1 August 2016

Maccabees

Well, this morning, as permitted by the rubrical dispositions of the 1960s, I put on red vestments and said the Mass of the Holy Maccabees: the seven pre-Christian Jewish brothers whose martyrdom, described in II Maccabees 7, reads so much like a preview of the acta of the Christian martyrs under the Roman Empire.

There is no strictly theological reason why we should not celebrate the saints of the Old Covenant liturgically; as Catholics we know that we are in organic continuity with the Jewish faithful remnant who did accept their God and Messiah. The practical reason why we do not have more 'Old Testament' saints in our Latin calendar lies in the the origin of our Sanctorale in the local cult of the martyrs: they were celebrated liturgically where their bodies were venerated. The relics of the Maccabees, of course, are indeed preserved in Rome. [I preserve, on the thread, a valuable comment appended by a Byzantine writer to an earlier piece of mine upon the Maccabees.]

But this admirable Feast did not make the cut in the post-Conciliar 'reforms'! Interestingly, the post-conciliar revisers of the Calendar have left us an account of their thinking. I translate [my italics]: "The memoria of the Holy Maccabees, although it is extremely ancient and almost universal, is left to particular calendars: until 1960 only their commemoration happened on the feast of S Peter ad Vincula; now indeed August 1 is the memoria of S Alfonso and, according to the rubrics, another memoria cannot be kept on the same day". The revisers know that this commemoration is of immemorial antiquity and amazing universality; they feel embarrassed and sheepish about abolishing it; they can't think of any defence to make for their actions, except to appeal to their own novel man-made liturgical dogma (which is out of continuity with the traditions of both East and West) that you mustn't combine celebrations. The fact that today's commemoration is unique in the Calendar of the Roman Rite had no power whatsoever to influence them. The totalitarian inflexibility of innovators! The triumph of blind self-imposed dogma over every indication of history, doctrine, and common sense!

There is a tiny but telling detail I can add here: the 'reformers' left the Maccabees "to particular calendars" ... so they may have said ... but when they authorised, in 1973, Propers for the Liturgy of the Hours for the Clergy of Rome herself, the city where the relics of the Maccabees rest, they omitted these Holy Martyrs even from that Calendar (Prot. n. 928/72).

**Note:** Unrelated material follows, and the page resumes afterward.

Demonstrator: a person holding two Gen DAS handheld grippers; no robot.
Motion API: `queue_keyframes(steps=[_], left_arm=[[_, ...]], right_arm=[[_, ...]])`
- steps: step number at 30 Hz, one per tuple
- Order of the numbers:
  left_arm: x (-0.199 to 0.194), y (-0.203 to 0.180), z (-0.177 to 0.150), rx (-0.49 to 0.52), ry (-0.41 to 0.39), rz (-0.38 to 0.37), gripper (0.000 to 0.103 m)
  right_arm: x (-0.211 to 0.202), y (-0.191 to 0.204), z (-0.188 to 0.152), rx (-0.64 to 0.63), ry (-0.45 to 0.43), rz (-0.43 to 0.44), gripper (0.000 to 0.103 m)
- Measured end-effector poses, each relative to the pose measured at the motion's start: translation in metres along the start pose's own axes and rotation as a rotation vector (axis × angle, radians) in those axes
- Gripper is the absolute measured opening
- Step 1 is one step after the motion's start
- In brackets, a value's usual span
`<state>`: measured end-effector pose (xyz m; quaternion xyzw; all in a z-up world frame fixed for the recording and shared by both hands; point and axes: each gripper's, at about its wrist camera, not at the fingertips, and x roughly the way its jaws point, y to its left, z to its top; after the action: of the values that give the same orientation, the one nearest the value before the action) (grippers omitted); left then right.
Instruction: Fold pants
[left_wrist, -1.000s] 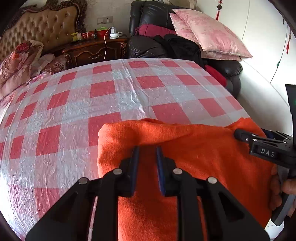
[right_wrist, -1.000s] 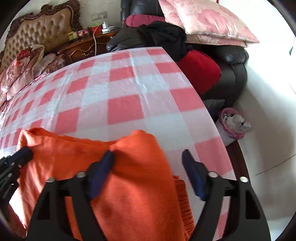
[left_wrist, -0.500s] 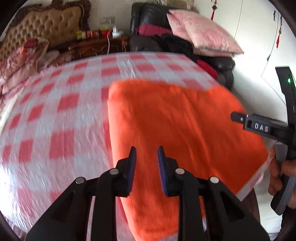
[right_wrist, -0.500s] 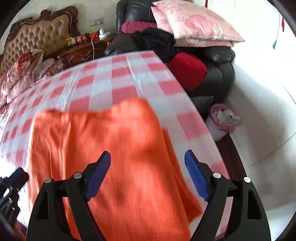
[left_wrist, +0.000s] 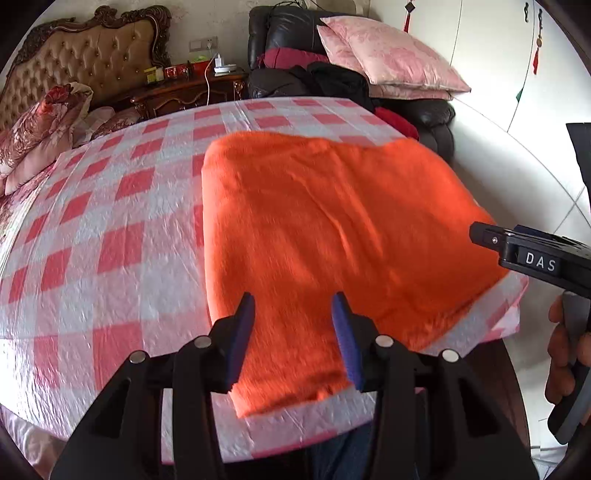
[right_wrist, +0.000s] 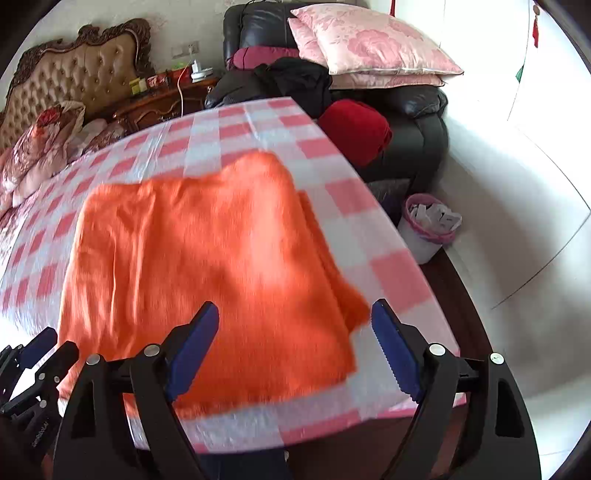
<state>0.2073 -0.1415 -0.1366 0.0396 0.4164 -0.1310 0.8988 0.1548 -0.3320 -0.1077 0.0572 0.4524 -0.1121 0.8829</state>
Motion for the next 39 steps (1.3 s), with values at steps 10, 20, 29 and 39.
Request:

Today's Mass makes clear that the Maccabees are truly our martyrs who pray for us. It calls them the true brotherhood which followed Christ; who were proved by the testimony of Faith and Found in Christ Jesu our Lord; who confessed the Son of God, whose Faith we hope to follow. Yet they died before the Incarnation! Because they followed the Torah! But Christ is the Wisdom, Word, and Torah of the Father, to whom they, in the only way possible before His Incarnation, did bear witness. (You might like to read, in Ratzinger's Jesus of Nazareth, the brilliant dialogue between Ratzinger and Rabbi Jacob Neusner, about the Sermon on the Mount.) Their liturgical commemoration by us does not imply the novel error that Jews now, after the Incarnation of our Lord Jesus Christ, are left outside his gracious call to share the redemption and the new covenant which he, the Incarnate Torah, brings to all mankind without racial distinction. It would not now be possible for a Jew to be deemed one of our martyrs because of an exclusive act of obedient witness to what the Incarnation rendered old and "fulfilled" (although S Edith Stein, killed propter odium Iudaeorum is a Patron of Europe). But this highly important commemoration reminds us of our continuity with the the Old Testament (just as the Canon of the Mass does in its daily reference to Abraham as our Patriarch), warning us against Marcionism, its revival by the 'German Christians' of the 1930s [how enthusiastic German Christians seem to be in every age about clinging to the Zeitgeist], and any sort of hint, however tiny, of racial prejudice against people of Jewish origin.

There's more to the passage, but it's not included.